Action item: Once you reach the line that contains "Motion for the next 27", retype it and every line after it exactly, ending with the last line of the entries.

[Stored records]

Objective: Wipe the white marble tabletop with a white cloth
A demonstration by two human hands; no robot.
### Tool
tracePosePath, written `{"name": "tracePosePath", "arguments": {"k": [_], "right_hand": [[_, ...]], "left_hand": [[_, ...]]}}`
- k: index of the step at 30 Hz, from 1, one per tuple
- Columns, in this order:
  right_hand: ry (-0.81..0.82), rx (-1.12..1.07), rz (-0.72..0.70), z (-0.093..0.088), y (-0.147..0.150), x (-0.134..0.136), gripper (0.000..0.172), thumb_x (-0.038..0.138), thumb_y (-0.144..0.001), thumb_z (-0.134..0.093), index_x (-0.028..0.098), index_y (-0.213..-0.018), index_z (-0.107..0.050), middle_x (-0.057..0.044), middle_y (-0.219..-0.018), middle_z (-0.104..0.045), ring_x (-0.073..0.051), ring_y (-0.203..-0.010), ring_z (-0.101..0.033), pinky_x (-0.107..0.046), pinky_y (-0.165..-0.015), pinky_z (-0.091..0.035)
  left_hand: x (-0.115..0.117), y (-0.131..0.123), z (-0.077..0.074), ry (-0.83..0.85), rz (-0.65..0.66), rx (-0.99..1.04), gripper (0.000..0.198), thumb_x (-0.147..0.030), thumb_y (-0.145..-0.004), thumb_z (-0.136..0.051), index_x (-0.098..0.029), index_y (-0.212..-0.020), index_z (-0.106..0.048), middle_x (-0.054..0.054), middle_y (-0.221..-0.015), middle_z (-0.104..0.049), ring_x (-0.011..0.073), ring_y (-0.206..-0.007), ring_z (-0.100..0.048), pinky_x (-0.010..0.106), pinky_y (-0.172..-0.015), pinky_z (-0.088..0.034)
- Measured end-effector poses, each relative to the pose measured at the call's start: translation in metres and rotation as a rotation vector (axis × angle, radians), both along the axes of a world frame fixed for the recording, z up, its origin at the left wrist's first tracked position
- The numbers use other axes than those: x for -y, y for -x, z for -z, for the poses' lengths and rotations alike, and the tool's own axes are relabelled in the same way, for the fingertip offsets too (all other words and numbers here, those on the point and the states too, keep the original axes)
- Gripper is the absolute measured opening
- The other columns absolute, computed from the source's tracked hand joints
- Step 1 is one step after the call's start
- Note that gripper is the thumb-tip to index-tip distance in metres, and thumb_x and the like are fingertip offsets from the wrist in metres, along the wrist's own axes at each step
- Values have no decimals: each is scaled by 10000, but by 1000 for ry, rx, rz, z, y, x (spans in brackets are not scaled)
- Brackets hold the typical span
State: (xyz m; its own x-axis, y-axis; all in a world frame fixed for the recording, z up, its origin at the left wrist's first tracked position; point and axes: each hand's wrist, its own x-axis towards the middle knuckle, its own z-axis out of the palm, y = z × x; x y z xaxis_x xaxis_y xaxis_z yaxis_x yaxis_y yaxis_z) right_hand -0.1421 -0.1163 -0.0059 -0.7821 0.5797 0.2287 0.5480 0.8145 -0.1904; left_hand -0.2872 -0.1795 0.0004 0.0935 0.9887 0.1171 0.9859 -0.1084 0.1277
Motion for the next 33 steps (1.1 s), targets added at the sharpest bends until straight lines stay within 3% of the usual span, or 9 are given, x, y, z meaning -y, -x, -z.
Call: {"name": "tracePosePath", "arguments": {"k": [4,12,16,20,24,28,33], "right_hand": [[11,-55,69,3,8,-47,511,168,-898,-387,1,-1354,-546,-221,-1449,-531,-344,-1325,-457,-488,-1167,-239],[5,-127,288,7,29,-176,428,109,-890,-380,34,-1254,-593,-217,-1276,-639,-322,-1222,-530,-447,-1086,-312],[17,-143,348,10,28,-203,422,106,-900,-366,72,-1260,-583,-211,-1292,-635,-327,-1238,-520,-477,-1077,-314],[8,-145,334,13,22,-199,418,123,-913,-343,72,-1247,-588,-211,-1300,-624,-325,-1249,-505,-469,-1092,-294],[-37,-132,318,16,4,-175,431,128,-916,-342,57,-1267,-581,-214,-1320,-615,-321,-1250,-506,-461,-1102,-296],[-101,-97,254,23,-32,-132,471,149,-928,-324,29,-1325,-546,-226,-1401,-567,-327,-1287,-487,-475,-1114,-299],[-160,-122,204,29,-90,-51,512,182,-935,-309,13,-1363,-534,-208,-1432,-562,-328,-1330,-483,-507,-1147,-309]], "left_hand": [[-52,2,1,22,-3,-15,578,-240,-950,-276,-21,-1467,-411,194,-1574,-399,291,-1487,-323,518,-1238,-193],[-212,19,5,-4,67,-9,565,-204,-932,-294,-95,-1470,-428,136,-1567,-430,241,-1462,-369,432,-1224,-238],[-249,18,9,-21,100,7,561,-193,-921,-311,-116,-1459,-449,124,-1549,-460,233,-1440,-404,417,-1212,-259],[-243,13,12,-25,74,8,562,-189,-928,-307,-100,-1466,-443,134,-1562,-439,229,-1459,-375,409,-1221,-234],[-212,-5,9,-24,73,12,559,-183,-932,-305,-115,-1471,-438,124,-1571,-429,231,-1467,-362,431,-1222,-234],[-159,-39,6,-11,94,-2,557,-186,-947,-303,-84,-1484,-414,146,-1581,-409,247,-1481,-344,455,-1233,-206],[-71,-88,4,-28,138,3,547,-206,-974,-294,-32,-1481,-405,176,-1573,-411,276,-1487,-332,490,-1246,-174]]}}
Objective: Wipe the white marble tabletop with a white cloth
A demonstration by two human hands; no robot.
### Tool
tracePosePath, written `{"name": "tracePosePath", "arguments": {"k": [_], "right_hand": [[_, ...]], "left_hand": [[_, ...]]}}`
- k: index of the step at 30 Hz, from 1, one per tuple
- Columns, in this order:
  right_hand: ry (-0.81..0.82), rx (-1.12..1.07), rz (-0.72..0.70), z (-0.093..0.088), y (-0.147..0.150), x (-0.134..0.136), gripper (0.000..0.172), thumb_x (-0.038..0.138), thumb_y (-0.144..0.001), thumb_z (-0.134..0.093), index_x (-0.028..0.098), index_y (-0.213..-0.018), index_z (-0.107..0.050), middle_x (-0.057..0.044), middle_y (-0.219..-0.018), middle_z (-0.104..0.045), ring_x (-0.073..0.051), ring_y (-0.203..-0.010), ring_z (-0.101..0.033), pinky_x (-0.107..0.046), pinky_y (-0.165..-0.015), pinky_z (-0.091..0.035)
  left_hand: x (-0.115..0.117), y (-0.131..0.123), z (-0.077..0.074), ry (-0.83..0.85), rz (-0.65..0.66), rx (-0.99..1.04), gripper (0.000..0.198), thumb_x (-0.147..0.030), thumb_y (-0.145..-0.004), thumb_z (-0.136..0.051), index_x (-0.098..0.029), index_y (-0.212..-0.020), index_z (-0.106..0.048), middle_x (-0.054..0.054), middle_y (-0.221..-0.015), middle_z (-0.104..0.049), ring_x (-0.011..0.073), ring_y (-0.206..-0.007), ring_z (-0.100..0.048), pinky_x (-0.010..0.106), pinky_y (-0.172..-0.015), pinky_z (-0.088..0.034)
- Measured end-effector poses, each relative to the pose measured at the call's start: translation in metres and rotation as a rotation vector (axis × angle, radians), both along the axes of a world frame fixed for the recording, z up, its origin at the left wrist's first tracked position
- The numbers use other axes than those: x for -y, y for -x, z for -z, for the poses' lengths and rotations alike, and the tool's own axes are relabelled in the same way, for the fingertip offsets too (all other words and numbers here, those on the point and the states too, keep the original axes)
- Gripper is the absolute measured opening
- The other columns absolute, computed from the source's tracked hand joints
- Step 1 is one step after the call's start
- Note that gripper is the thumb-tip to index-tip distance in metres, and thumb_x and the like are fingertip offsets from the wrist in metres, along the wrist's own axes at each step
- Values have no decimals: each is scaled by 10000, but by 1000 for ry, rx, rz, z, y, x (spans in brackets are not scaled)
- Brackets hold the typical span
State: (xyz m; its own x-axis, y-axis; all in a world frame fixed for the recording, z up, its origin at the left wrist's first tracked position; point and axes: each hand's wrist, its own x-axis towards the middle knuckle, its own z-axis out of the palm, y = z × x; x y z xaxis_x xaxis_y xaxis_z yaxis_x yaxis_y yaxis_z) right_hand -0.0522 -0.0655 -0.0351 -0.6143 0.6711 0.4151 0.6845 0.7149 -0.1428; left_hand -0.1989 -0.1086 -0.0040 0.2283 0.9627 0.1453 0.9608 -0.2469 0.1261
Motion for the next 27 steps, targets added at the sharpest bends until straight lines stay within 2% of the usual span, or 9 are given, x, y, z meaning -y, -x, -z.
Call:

Exercise answer:
Motion for the next 27 steps, targets added at the sharpest bends until straight lines stay within 2% of the usual span, or 9 are given, x, y, z meaning -y, -x, -z.
Call:

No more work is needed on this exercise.